Difícil saber quando interesses econômicos ou políticos serviram de pretexto para a 
intolerância étnica ou religiosa, ou quando aconteceu o contrário: o já existente preconceito 
embasou políticas, guerras, dominação. O fato é que o ingrediente da exclusão de grupos 
humanos "diferentes" se repete ao longo da História, e torna-se tão marcante que fica 
entranhado no sentimento das sociedades envolvidas, causando grandes males durante 
séculos e séculos. 
 
Nosso país não vive uma guerra nem enfrenta graves conflitos étnicos. Nem por isso as 
crianças brasileiras estão livres de crescer marcadas pela intolerância. A discriminação racial 
ainda é uma realidade evidente, e certas práticas religiosas (como a umbanda) e sexuais são 
tratadas no mínimo com antipatia, e em situações extremas, com violência. No entanto, é o 
abismo social que separa ricos e pobres que alimenta, de forma cruel, pensamentos e atitudes 
excludentes, de intolerância e apartação. 
 
Crianças de extratos sociais diferentes raramente convivem umas com as outras: crescem 
separadas e marcadas por estranhamento. O outro, no caso brasileiro, é também um brasileiro. 

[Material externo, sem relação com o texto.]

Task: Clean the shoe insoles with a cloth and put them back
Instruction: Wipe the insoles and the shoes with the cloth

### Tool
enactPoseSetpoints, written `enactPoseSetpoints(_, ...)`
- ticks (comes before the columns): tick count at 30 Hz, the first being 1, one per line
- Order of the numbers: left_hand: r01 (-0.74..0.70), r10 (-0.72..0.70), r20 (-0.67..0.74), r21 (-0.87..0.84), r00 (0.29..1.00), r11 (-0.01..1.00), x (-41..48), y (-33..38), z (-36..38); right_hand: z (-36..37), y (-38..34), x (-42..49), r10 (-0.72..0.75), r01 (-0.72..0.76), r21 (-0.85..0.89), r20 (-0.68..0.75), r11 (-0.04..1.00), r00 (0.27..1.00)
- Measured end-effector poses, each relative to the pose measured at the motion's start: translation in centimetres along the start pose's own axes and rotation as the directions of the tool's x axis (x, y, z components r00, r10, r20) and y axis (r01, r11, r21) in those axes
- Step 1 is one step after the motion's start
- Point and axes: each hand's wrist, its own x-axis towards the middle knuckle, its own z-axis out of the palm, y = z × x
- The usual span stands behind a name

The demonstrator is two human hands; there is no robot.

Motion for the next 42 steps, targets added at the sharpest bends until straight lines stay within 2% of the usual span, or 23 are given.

Aquele menino que se veste, mora, fala, age e tem cor diferente da minha dificilmente será 
visto por mim como um concidadão. Como nos graves conflitos étnicos que atormentam o 
mundo, o outro é uma ameaça para a excludente sociedade brasileira. 
 
A educação tem a responsabilidade de ajudar a romper essas barreiras. A noção de país e de 
igualdade entre os cidadãos só será completa quando a discriminação social der lugar ao 
inconformismo de se ver brasileiros como nós vivendo sem dignidade. A violência deve ser 
entendida como consequência trágica da desigualdade entre os seres humanos, e sua solução 
deve ser pensada pelo caminho da inclusão, e não da apartação (resposta mais violenta 
ainda). 
 
A escola é o espaço onde nossas crianças podem crescer convivendo com a diferença e 
praticando o respeito mútuo. A ela cabe não discriminar, e sim valorizar as diferenças como a 
principal riqueza do nosso país. [...]. 
 
 
(Lições da intolerância, por Lorenzo Aldé.